Sean and Dani, a young couple from Manhattan who asked that their last names not be published, came to the Mega Event to learn more about these opportunities.
“We’re looking for a small community where we can be a real integral part of the community. We want to be able to make a difference,” Dani said, adding that the two are both seniors in college and hope to make the aliya leap after graduation.
As someone who currently lives in the suburbs of Beersheba, Donna Horwitz, NBN’s Go South director, vividly recalls when she made the same life change with her husband years ago.
“The South is young and exciting. It’s a place where you can influence your surroundings. For people who are looking to find places that are bigger than themselves, it’s the place to be,” she said.
It is also a market ripe for English speakers, Horwitz explained.
“They have the ability to leverage their English skills in the South, whether you’re in non-profit or education, there are fewer English speakers in the South so there are many options,” she said.
As such, JNF’s Blueprint Negev campaign has helped make Beersheba the fastest growing city in Israel where major companies have set up shop.
From Lockheed Martin to PayPal, Beersheba is gradually becoming Tel Aviv’s competitor in the hi-tech arena.
With Blueprint Negev, JNF is ensuring David Ben-Gurion’s vision for a bustling Negev will come to fruition. So while this was a dream decades ago, as Israel is reaching its 70th birthday, the organization believes that by putting in place the infrastructure needed, making jobs available and providing a robust quality of life, that dream is becoming more and more attainable. The ultimate goal though, is not only attracting the 500,000 people they want to come down to the South within a decade – but that they will choose to stay.

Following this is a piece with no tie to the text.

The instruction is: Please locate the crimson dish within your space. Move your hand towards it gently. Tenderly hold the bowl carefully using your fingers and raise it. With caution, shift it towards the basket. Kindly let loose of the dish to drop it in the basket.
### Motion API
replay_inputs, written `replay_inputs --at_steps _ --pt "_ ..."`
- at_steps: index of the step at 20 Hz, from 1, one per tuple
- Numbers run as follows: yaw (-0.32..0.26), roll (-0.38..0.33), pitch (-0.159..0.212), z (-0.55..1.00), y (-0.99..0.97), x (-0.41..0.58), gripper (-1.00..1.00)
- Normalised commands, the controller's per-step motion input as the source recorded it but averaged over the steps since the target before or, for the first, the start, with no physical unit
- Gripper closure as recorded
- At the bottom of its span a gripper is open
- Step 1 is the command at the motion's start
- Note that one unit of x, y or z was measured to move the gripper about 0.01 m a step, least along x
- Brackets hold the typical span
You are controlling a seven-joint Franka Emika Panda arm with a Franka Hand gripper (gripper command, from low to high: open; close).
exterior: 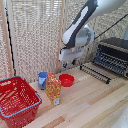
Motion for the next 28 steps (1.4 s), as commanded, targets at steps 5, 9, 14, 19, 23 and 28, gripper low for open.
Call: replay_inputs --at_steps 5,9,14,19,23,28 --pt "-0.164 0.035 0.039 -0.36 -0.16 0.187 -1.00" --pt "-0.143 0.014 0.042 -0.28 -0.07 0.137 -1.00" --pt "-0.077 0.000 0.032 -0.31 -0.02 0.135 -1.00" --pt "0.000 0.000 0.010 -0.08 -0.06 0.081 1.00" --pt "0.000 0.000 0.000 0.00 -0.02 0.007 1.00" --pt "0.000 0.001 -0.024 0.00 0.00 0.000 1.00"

From its Lauder Employment Center, which works closely with local businesses to help residents find jobs, to its new massive River Park project, the organization is doing its part to transform the desert into an oasis.
In the North, where Jewish National Fund hopes to bring 300,000 people, the organization’s stakeholders have taken the time to get to know the people of the region and identify their needs. The Western Galilee Tourist Information Center, for example, is a JNF partner that brings together small businesses in the area to drive up tourism and lend a healthy boost to the local economy.
Next up on the agenda is the newly formed Eastern Galilee Task Force, which is working hard to transform the area into the culinary capital of Israel.
Ultimately, though, Freedman believes that cultivating roots and developing communities is the way of the future for both Jewish National Fund and Nefesh B’Nefesh. It is what Freedman calls “NBN 2.0.”
“That’s what NBN 2.0 is about. The first 10 years of our aliya was about changing the conversation that aliya is possible, viable and a place where people can thrive. Now, NBN 2.0 is about building community,” she said. “And for Jewish National Fund, instead of planting trees, we are planting people all over Israel.”